Industry Profile: Sarah Finger takes over as head talent buyer for The Fox


By Brian F. Johnson
There are female artists, female agents, female publicists and female venue owners in the local and national music scene, but for some odd reason there is a complete dearth in female talent buyers — particularly throughout Colorado.
But the Fox Theatre — long heralded as a breeding ground for new talent and a trendsetter in the business — may be changing all of that.
Late this past summer, head talent buyer Eric Pirritt left his long-held seat at the Fox to make a move to Live Nation, and with that move came an internal promotion that has been years in the making.
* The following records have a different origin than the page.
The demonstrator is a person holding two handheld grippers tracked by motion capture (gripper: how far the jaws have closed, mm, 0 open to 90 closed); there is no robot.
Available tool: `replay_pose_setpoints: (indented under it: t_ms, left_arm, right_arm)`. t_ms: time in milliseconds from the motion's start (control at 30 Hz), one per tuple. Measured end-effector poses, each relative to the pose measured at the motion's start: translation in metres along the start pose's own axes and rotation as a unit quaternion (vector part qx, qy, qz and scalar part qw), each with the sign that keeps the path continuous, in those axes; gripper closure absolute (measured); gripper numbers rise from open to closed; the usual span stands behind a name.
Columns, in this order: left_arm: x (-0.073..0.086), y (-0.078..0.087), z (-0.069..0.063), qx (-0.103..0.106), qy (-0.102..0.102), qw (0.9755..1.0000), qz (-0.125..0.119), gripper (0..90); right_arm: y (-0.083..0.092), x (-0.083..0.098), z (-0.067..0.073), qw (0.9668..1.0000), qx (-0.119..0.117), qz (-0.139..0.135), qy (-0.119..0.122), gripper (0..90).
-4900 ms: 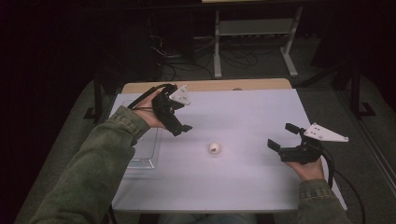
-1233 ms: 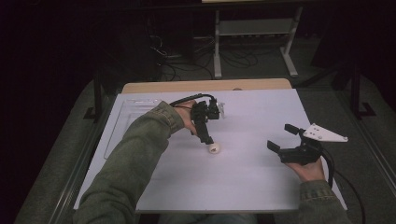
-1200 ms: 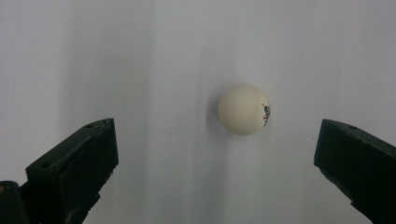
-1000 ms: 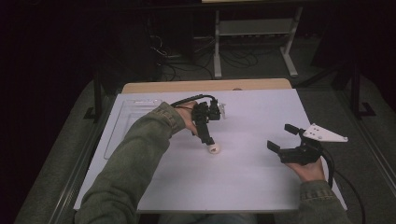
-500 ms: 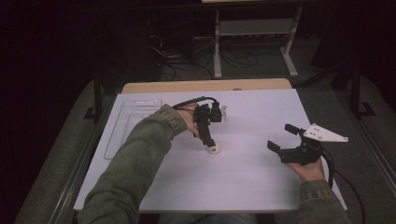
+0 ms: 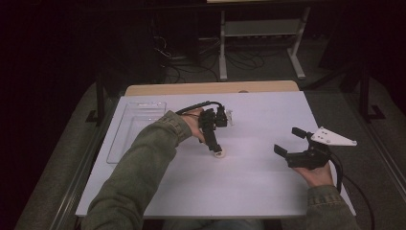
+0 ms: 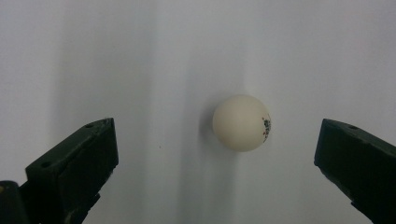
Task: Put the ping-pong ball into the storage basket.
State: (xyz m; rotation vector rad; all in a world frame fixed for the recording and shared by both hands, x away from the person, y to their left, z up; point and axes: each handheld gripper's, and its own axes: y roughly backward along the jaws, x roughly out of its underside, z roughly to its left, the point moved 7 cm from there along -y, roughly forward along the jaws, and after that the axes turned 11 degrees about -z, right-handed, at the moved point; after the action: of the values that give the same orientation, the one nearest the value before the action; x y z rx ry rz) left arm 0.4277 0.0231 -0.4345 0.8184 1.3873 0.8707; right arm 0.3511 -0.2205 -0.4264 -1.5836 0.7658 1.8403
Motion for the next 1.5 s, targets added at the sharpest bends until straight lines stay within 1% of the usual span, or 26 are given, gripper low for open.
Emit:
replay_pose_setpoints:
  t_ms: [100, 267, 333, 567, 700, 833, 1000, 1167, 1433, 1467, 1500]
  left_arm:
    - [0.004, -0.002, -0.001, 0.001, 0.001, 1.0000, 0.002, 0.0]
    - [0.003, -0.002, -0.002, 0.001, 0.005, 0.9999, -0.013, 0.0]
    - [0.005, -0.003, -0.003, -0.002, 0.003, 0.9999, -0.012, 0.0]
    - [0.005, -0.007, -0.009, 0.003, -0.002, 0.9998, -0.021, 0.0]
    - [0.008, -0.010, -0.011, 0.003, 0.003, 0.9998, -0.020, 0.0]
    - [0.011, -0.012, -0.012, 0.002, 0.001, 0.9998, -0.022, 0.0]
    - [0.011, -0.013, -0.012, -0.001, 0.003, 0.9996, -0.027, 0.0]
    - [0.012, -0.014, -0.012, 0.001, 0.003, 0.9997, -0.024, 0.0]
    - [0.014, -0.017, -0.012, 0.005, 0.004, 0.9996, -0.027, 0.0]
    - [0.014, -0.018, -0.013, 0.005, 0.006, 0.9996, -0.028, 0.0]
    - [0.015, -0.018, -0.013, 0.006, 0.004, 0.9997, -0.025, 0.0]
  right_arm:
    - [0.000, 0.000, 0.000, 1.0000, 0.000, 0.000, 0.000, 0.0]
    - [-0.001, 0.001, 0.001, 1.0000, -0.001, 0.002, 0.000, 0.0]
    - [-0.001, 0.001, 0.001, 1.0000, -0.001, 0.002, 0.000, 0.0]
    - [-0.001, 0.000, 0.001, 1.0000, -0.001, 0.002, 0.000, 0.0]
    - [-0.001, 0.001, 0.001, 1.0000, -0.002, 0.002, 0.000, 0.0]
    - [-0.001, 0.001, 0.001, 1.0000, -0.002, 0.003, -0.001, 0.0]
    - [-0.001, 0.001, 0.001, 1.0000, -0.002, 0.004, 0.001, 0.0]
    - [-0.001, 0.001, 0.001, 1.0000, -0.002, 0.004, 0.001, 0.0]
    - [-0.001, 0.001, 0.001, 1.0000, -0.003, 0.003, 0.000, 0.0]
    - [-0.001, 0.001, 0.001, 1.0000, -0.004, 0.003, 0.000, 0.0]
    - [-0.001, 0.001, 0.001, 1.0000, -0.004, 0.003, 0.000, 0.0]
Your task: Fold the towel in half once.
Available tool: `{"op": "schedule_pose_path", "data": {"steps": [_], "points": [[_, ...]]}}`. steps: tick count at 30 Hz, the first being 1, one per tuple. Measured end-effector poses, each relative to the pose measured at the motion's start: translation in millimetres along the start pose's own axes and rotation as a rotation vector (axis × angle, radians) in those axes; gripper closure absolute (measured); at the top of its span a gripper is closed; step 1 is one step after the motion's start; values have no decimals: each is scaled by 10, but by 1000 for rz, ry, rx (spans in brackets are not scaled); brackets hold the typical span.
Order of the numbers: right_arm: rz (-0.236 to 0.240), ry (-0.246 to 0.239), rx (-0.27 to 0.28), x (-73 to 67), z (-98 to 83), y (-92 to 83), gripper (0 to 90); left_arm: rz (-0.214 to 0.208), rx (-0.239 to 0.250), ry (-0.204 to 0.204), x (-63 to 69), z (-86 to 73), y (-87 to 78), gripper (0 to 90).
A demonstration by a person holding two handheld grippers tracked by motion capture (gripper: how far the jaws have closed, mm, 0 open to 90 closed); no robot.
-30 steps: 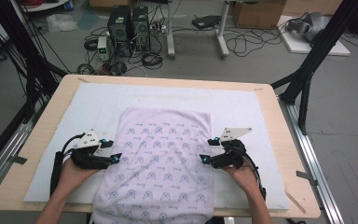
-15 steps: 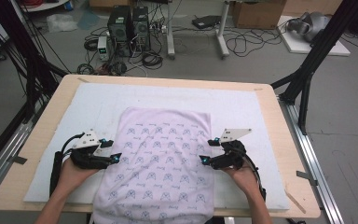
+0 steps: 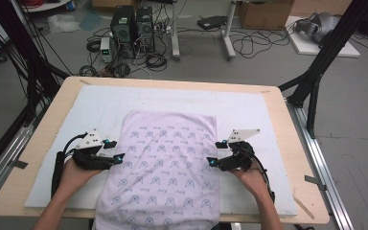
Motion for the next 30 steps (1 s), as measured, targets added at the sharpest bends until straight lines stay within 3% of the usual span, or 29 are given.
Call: {"op": "schedule_pose_path", "data": {"steps": [8, 9, 13, 15, 16, 17, 18, 19, 25, 28, 30], "points": [[-26, 52, 10, 299, 272, 60, 270, 32, -7, -51, -338, 153, 121, 466], [-34, 43, 12, 365, 371, 49, 306, 36, -11, -61, -441, 222, 164, 489], [-39, 41, 16, 458, 526, 42, 332, 51, -32, -66, -619, 327, 249, 514], [-58, 31, -17, 569, 647, 75, 370, 67, -56, -61, -793, 427, 346, 550], [-58, 31, -17, 569, 647, 75, 370, 67, -56, -61, -793, 427, 346, 560], [-70, 35, -25, 639, 709, 102, 396, 72, -58, -76, -892, 450, 432, 566], [-78, 37, -25, 679, 730, 122, 401, 72, -58, -76, -892, 450, 432, 573], [-91, 40, -27, 721, 741, 148, 408, 67, -73, -99, -987, 407, 525, 574], [-133, 64, -48, 903, 672, 312, 468, 81, -129, -133, -1087, 216, 738, 580], [-156, 102, -65, 1021, 595, 423, 498, 117, -173, -132, -1097, 141, 834, 548], [-165, 98, -72, 1050, 572, 477, 511, 136, -180, -151, -1109, 120, 876, 555]]}}
Point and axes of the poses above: each handheld gripper's, and its own axes: y roughly forward along the jaws, z roughly out of its top, x roughly to its right, the point moved 6 cm from there along y, roughly forward along the jaws, and after that the axes turned 12 degrees about y, right-handed, at the moved point
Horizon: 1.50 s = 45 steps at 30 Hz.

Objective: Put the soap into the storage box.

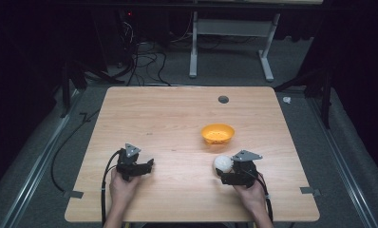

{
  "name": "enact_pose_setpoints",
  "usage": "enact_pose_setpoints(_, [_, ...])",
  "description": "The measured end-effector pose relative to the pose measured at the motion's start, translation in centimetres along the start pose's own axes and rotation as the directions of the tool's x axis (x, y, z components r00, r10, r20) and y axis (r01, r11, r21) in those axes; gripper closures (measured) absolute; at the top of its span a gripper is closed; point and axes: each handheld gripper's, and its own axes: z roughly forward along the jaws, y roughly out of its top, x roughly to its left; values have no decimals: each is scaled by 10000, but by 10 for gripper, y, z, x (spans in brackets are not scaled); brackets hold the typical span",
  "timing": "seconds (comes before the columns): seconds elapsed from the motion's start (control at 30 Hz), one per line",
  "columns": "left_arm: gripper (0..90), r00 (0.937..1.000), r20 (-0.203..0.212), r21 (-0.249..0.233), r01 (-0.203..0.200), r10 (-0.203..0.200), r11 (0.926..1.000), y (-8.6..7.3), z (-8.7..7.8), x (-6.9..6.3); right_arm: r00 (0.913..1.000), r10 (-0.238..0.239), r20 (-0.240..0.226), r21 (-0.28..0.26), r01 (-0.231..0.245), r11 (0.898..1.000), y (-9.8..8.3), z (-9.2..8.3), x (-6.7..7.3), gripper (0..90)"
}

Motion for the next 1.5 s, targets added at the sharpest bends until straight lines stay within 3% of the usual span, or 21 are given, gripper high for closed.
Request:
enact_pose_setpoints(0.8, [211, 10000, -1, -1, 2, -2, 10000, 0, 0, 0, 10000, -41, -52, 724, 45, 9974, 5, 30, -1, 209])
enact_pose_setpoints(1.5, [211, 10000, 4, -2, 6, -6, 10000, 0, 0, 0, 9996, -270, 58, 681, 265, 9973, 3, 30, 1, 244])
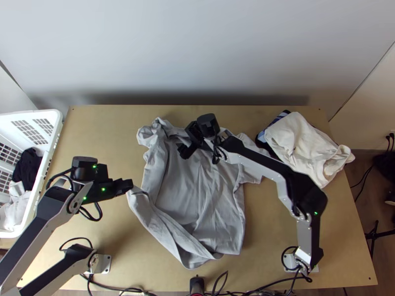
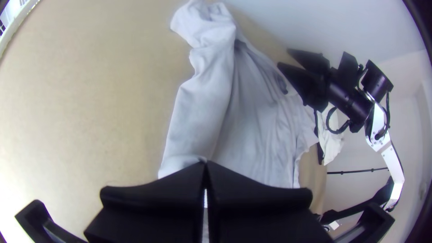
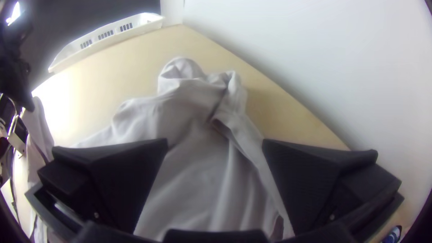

Sarah Finger, who worked alongside Pirritt as the assistant talent buyer at the Fox, was chosen to fill the large shoes left by Pirritt and in doing so it made her one of the only female talent buyers in the state, and definitely the most powerful female talent buyer along the Front Range.

As the assistant talent buyer, Finger was responsible for booking local bands and opening acts, but as she takes over the head talent buyer post, she is now responsible for the Fox’s entire line-up each month and thusly, she’s a major player in helping to shape the Colorado music scene.
Marquee: What was the first concert you ever attended?
Finger: In sixth grade I saw Tom Petty with my dad at Riverbend in Ohio. We went with his business partner and it was me and like three 45-year-old dudes. I loved it. But my first concert without my parents, where I actually went with my friends, was the HORDE fest in Cincinnati in 1995.
Marquee: What was the first album you ever bought?
Finger: The Black Crowes’ Amorica.
Marquee: How did you get into the business?
Finger: Well, I graduated from Ohio University with a degree in journalism and I applied to newspapers out here. I came out here without a job, and was looking at papers like the Rocky Mountain News and the Boulder Weekly and nothing happened. Then I got a job as the office manager for Chuck Morris. I really didn’t know anything about the music business, but I needed a job and he needed an office manager so I figured it’s a paycheck. And then I got in with Don (Strasburg) and Eric Pirritt and it all happened. In an office as big as Chuck’s all I did was answer phones and make copies and do the mail and Fed Ex, so while I was in it, I still had no idea what was going on. Then I came over to the Fox as office manager and when you’re the office manager here you do everything. You do promotions and ticket counts and just all sorts of things that I never learned there.
Marquee: And you’ve had several jobs at the Fox, right?
Finger: Yeah. I was the office manager. Then I was Eric’s assistant — not the assistant talent buyer, but just his assistant. Then Rob Thomas left and John Caprio moved up to the general manager spot and I took over as the assistant G.M. and then I came back as Eric’s assistant and became the assistant talent buyer and now I’m the head talent buyer.
Marquee: So what’s the biggest difference between being the assistant talent buyer and the head talent buyer?
Finger: There is a huge difference, for sure. When Eric was here there was not as much stress or pressure on me because he always had the final word, so if there was something I couldn’t figure out he could step in. And since he had been here for so long he had a really good grip on that.
Marquee: You’ve only had this job for a couple months, but what have some of your successes been?
Finger: In June (even before Eric left) we had two nights of The Faint and that was big. It was June 4 and 5 and school wasn’t in and it was a Monday and Tuesday, so we didn’t even have the weekend draw. They had really only wanted one night and I got them for two, so I was excited. But five days before the show we had only sold like 100 tickets. We were paying them so much that if we didn’t sell out we were going to lose a lot of money, which in the summer is really hard because we don’t have as many shows to make up for it. I thought it was going to be awful. This was supposed to be my big success and we were going to lose thousands and thousands of dollars. But we ended up having huge sales over the weekend and a huge walk-up and both shows sold out.
Marquee: You talk about being nervous to lose money, but as a talent buyer aren’t you playing with house money? You still get a paycheck.
Finger: Yeah, but it effects me a lot. I’m emotionally attached to the Fox, so when we lose money I take it very personally. This place is like a family to me.
Marquee: What’s the biggest asset you have?
Finger: It’s definitely huge to have the Fox name because people want to play here, even if they’re bigger than the Fox. It’s small and intimate and it has this rich history that Don (Strasburg) really created.
Marquee: What’s the biggest challenge?
Finger: The competition. There are so many venues in the Denver/Boulder market, especially for its size, and it’s really heart-breaking when you’re trying for a show and you don’t get it and then the Gothic or someone gets them for two nights.
Marquee: So what are some of the goals you have in this position?
Finger: Well, I hope to keep the legacy going that Eric and Don built, but I’m an indie rock girl and I hope to bring in more of that.